Actually most healthcare money is spent on the elderly, they just want young people to pay for it. As much as people complain about ACA, it really screwed the younger generation by forcing them to pay a greater portion of the healthcare costs in the country.

The Navy doesn't have sergeants.
Yeah, you are right! Now I wonder why they called him Sarge, and which branch he was in; I made the assumption of Navy because he talked about visiting ports....

Two words: "Common" and "Core".

You're welcome.

Oh, and don't forget that the push now is "free college for everyone". You get what you pay for.

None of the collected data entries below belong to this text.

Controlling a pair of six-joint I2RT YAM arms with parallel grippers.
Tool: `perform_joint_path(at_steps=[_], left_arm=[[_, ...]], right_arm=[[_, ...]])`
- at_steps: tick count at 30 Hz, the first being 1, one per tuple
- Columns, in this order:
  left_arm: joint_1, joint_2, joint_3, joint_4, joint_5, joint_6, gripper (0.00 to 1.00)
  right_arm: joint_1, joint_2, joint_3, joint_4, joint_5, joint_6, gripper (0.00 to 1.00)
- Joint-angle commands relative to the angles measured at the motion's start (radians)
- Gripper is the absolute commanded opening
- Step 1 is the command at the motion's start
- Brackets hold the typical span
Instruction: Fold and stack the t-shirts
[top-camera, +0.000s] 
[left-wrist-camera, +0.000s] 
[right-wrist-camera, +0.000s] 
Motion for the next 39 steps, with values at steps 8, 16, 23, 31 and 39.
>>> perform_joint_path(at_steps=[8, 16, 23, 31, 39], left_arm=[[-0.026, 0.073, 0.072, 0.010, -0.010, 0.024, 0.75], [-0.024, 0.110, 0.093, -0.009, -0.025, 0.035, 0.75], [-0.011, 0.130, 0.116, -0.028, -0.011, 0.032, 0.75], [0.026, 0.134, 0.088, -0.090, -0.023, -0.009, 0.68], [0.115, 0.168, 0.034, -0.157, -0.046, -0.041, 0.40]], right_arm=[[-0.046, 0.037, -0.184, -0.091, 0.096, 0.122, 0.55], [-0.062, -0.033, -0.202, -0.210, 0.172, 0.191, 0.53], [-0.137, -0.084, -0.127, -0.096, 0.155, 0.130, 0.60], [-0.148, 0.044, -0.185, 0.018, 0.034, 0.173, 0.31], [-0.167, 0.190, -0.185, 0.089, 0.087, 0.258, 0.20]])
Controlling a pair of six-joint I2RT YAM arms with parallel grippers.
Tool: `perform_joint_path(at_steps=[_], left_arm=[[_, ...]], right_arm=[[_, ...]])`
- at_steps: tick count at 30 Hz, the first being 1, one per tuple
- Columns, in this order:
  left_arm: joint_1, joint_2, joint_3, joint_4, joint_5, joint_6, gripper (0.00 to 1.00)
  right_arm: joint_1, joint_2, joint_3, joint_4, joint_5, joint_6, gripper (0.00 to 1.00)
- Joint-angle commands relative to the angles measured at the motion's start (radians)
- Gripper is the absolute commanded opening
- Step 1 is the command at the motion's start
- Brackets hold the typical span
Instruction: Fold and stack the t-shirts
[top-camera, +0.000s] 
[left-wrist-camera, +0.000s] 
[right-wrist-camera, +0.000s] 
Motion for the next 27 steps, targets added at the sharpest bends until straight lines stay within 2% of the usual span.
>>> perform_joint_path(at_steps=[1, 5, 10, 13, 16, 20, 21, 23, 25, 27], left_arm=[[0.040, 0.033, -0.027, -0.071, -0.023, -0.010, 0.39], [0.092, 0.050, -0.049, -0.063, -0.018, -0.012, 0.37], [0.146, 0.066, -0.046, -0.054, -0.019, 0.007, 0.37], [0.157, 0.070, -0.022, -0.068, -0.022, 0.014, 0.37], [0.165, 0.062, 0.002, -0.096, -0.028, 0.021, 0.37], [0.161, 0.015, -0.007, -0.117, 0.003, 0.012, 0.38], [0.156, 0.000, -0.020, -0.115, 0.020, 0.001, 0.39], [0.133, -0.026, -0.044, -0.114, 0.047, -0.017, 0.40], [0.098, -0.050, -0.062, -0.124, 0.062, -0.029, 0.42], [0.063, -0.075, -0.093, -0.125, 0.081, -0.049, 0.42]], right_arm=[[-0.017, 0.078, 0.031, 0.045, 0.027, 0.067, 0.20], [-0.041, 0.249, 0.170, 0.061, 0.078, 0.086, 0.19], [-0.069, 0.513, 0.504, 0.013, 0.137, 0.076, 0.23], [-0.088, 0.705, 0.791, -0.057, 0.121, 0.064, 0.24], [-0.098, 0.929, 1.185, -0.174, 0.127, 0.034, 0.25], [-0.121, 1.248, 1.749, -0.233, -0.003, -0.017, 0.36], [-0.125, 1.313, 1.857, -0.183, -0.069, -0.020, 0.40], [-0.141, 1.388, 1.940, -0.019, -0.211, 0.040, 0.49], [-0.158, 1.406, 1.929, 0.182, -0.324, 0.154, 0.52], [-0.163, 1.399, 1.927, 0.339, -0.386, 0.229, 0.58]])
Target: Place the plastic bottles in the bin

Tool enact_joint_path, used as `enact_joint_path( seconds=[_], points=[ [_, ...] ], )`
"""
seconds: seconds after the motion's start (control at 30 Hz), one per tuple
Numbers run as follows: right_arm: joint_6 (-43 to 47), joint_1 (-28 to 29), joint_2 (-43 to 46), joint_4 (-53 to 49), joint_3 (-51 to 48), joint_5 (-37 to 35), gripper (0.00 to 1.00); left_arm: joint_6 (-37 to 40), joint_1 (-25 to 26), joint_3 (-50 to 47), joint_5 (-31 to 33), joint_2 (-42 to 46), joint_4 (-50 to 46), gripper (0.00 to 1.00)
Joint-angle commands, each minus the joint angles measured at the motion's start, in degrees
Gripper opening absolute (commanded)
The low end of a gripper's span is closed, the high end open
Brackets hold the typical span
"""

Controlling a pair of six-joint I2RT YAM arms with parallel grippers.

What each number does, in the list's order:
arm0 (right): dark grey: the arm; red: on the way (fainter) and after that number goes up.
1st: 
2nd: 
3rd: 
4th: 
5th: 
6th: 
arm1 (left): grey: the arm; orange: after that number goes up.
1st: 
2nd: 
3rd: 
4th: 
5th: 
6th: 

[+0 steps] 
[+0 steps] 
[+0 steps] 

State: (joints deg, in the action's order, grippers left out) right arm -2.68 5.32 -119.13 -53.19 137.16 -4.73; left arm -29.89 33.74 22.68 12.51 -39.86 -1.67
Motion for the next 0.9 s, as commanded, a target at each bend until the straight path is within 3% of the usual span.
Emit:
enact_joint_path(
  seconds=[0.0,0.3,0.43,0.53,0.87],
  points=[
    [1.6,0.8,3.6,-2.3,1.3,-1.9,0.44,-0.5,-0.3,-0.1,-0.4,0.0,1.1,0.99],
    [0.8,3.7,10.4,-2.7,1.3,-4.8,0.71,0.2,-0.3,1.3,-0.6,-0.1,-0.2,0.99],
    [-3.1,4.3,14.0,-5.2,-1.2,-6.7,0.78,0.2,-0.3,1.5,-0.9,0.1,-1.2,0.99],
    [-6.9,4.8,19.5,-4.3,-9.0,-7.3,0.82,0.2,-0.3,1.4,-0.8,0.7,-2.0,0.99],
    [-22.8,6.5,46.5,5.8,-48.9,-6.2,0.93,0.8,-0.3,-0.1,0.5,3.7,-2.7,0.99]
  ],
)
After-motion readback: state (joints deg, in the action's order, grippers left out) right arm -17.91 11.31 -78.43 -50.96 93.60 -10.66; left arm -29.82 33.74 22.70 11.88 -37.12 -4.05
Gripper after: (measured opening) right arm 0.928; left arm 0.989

How about a ribbon that says "ninth place"? :O

I say learn more and skip platitudes, especially when they are largely incorrect.
Common Core is getting blamed for showing our education sucks in the vast majority of the country and is not setup to meet current economic requirements. Common Core is simply an education standard, for decades Universities, Colleges and business leaders have asked that a high school diploma from every school in the country meant the students met a common standard. The goal being to eliminate placement testing. Common Core was the first attempt to harmonize the K-12 education standards in the USA; and it was led by the states. And what has largely killed it is politics, generally in states where they went with prescriptive answers to meeting the standard or they failed to meet the standard.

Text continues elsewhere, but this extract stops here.